October 12, 2014 By Michael Cho Immigration Lawyer Leave a Comment

Client Approval: Humanitarian Parole Approved for Medical Emergency within 23 Days of Filing

Our office recently received approval of a Humanitarian Parole request filed on behalf of a client who is subject to the 10 year “unlawful presence bar” pursuant to INA Section 212(a)(9)(B)(2).  She previously entered the U.S. on a B-2 visitor visa but remained out of status in the U.S. for over 3 years before departing back to her home country.

Parole is governed my numerous Public Laws and U.S. national policy that includes INA Section 212(d)(5) which states:

The Attorney General may, except as provided in subparagraph (B) or in section 1184 (f) of this title, in his discretion parole into the United States temporarily under such conditions as he may prescribe only on a case-by-case basis for urgent humanitarian reasons or significant public benefit any alien applying for admission to the United States, but such parole of such alien shall not be regarded as an admission of the alien and when the purposes of such parole shall, in the opinion of the Attorney General, have been served the alien shall forthwith return or be returned to the custody from which he was paroled and thereafter his case shall continue to be dealt with in the same manner as that of any other applicant for admission to the United States.

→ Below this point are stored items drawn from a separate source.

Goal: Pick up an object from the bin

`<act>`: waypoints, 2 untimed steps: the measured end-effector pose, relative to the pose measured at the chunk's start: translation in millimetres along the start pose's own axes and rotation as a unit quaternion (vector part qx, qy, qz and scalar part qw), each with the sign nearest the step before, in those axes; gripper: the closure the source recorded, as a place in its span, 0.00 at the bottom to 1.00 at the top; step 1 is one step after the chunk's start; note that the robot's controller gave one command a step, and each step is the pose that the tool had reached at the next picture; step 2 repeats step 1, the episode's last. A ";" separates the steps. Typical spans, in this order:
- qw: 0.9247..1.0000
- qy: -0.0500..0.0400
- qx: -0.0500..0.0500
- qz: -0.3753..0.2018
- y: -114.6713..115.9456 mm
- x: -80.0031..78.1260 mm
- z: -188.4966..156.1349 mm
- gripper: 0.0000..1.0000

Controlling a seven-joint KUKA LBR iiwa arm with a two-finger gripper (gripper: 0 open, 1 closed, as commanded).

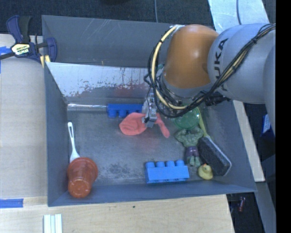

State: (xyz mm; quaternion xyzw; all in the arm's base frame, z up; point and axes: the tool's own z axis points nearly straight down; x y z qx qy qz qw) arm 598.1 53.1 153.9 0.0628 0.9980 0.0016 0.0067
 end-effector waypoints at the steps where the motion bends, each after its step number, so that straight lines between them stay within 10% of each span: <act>1: 1.000 0.001 0.000 0.031 10.0 14.1 -47.8 1.00; 2: 1.000 0.001 0.000 0.031 10.0 14.1 -47.8 1.00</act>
Offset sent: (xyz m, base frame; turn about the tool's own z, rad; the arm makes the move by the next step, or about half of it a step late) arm -0.0058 -0.0133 0.1314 0.0010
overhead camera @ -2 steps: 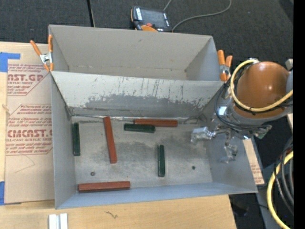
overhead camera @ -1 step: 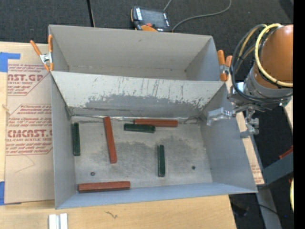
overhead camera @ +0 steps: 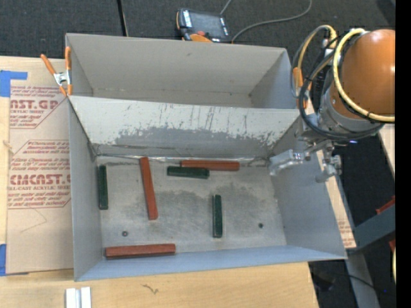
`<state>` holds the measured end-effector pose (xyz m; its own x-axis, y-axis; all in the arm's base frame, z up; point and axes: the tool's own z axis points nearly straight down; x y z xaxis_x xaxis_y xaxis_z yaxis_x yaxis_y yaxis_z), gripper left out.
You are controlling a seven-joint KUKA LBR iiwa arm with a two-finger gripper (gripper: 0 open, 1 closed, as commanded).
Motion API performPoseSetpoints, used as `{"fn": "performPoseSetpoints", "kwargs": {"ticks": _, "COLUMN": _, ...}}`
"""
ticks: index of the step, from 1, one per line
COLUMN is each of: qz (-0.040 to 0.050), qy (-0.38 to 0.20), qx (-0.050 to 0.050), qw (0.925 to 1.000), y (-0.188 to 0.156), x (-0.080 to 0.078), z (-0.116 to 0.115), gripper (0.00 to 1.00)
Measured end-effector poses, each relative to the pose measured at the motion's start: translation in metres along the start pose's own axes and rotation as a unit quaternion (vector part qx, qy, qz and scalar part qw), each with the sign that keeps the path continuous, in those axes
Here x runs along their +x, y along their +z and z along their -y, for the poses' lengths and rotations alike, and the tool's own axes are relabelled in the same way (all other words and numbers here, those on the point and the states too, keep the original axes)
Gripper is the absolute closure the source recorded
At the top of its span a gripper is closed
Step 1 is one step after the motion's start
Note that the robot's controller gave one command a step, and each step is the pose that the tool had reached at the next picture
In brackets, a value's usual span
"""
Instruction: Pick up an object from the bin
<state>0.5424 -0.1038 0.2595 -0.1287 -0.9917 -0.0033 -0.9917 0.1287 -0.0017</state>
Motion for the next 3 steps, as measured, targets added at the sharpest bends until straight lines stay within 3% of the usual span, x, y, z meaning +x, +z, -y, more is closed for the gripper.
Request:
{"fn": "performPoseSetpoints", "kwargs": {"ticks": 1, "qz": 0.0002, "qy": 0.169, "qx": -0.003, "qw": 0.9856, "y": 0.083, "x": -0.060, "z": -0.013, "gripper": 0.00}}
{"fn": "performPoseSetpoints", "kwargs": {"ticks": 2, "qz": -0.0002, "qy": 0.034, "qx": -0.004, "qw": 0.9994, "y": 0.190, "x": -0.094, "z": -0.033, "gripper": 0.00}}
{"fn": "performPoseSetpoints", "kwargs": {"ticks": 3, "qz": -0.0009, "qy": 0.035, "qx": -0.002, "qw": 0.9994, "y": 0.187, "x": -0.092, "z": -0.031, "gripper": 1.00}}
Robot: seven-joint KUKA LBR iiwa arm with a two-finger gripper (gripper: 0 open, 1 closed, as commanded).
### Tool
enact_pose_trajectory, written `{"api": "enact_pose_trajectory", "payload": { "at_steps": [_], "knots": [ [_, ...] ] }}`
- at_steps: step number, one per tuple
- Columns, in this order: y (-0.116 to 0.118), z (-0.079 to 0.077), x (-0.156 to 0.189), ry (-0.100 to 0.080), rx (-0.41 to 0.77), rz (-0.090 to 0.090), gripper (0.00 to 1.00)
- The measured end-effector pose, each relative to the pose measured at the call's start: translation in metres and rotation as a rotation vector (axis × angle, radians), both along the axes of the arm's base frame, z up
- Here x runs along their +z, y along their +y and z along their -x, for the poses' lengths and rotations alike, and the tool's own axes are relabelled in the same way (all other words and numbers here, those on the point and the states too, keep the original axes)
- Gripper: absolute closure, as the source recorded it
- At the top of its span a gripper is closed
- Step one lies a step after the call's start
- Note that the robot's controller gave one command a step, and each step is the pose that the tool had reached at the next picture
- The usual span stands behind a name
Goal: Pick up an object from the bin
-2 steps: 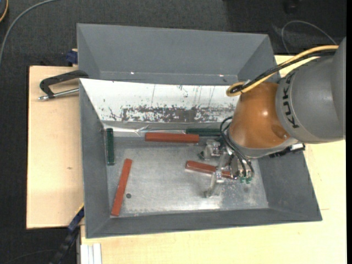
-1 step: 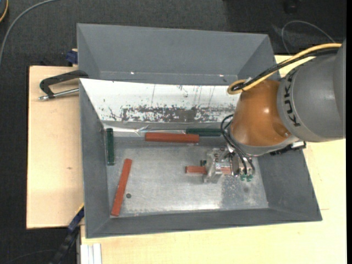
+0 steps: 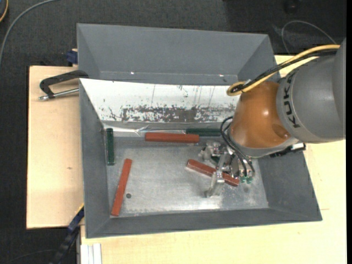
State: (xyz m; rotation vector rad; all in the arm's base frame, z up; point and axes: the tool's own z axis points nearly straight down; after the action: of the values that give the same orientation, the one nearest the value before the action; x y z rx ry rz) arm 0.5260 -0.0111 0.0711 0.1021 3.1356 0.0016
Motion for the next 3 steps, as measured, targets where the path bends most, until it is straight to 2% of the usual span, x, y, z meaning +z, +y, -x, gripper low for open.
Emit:
{"api": "enact_pose_trajectory", "payload": {
  "at_steps": [1,2,3],
  "knots": [
    [0.000,-0.003,0.003,-0.011,0.000,-0.001,1.00],
    [0.000,0.000,0.000,0.000,0.000,0.000,0.00],
    [-0.113,-0.034,0.001,-0.004,0.145,0.006,0.00]
  ]
}}
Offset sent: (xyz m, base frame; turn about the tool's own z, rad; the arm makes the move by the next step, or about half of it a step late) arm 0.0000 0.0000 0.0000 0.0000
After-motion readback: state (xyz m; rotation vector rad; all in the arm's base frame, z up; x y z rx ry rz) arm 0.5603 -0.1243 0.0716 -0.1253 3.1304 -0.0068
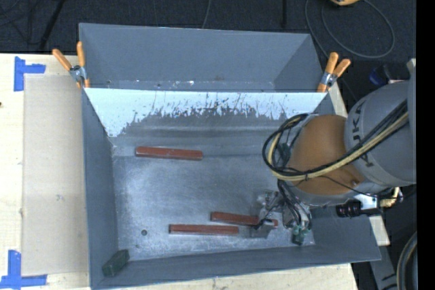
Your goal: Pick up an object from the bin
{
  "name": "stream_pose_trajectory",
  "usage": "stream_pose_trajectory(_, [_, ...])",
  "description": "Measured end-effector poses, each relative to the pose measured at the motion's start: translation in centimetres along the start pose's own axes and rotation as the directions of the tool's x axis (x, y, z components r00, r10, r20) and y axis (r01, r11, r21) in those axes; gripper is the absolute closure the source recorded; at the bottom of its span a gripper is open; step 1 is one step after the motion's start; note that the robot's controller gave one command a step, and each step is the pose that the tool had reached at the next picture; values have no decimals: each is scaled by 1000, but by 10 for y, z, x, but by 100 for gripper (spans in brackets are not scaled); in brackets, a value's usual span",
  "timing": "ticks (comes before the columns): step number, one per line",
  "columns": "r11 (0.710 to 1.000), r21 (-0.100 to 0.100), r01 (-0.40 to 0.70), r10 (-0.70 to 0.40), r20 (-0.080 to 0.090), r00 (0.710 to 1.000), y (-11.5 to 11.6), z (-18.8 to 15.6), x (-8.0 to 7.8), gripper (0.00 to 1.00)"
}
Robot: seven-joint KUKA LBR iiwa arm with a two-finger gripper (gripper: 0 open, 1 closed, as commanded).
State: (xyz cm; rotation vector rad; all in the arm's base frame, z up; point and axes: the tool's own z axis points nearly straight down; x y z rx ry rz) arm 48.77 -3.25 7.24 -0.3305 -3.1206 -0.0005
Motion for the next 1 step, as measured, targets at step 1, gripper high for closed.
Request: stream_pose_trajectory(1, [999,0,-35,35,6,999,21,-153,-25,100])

It is important to realize that parole is a discretionary authority that allows for the temporary  entry of individuals into the United States for urgent humanitarian reasons or for significant public benefit.  

It does not constitute “admission” to the United States and it does not convey any immigration benefits to the beneficiary.  Common parole requests include medical emergencies, the unification of family members (particularly parents and young children), civil and criminal proceedings, as well as other emergent requests.

The USCIS, ICE and CPB exercise concurrent parole authority.  The USCIS authorizes parole for aliens outside the United States for many reasons, including humanitarian.  ICE authorizes parole for aliens outside of the United States for  many reasons, including law enforcement and intelligence  purposes as well as to release detained aliens from custody.  CBP authorizes parole at United States ports of entry, including pre-flight inspection facilities.

Humanitarian Parole is an extraordinary measure that allows an otherwise inadmissible alien to come to the United States for a compelling emergency.  Cases involving life-threatening medical emergencies, family unification, children under 16 years of age, and physically and/or mentally challenged individuals receive immediate expedited review.

Approximately 1200 Humanitarian Parole requests are received per year and only 25% are granted.  The vast majority of Humanitarian Parole requests as thus denied.

I prepared a comprehensive Humanitarian Parole application package on behalf of my client that included:

  • A detailed point-by-point memorandum presenting the emergency, compelling, and urgent nature of her request
  • A discussion of my client’s strong, permanent, and irrefutable ties to her country of residence that refuted any notion of “immigrant intent”
  • A discussion of her rehabilitation from her previous violation of U.S. immigration laws, her good moral character, and that she poses no risk of harm to the United States upon her entry
  • A discussion of the life-threatening consequences to her U.S. citizen brother should she not be allowed immediately into the United States
  • A discussion of the significant public benefits to the United States and its citizens served by my client’s entry into the U.S.
  • A table of exhibits with objective evidence that documented every statement made in the memorandum

Within 23 days of submitting our Humanitarian Parole application package, our request was approved by the USCIS.  Our client was granted parole authorization to enter the United States for 7 weeks despite being subject to the 10 year “unlawful presence bar.”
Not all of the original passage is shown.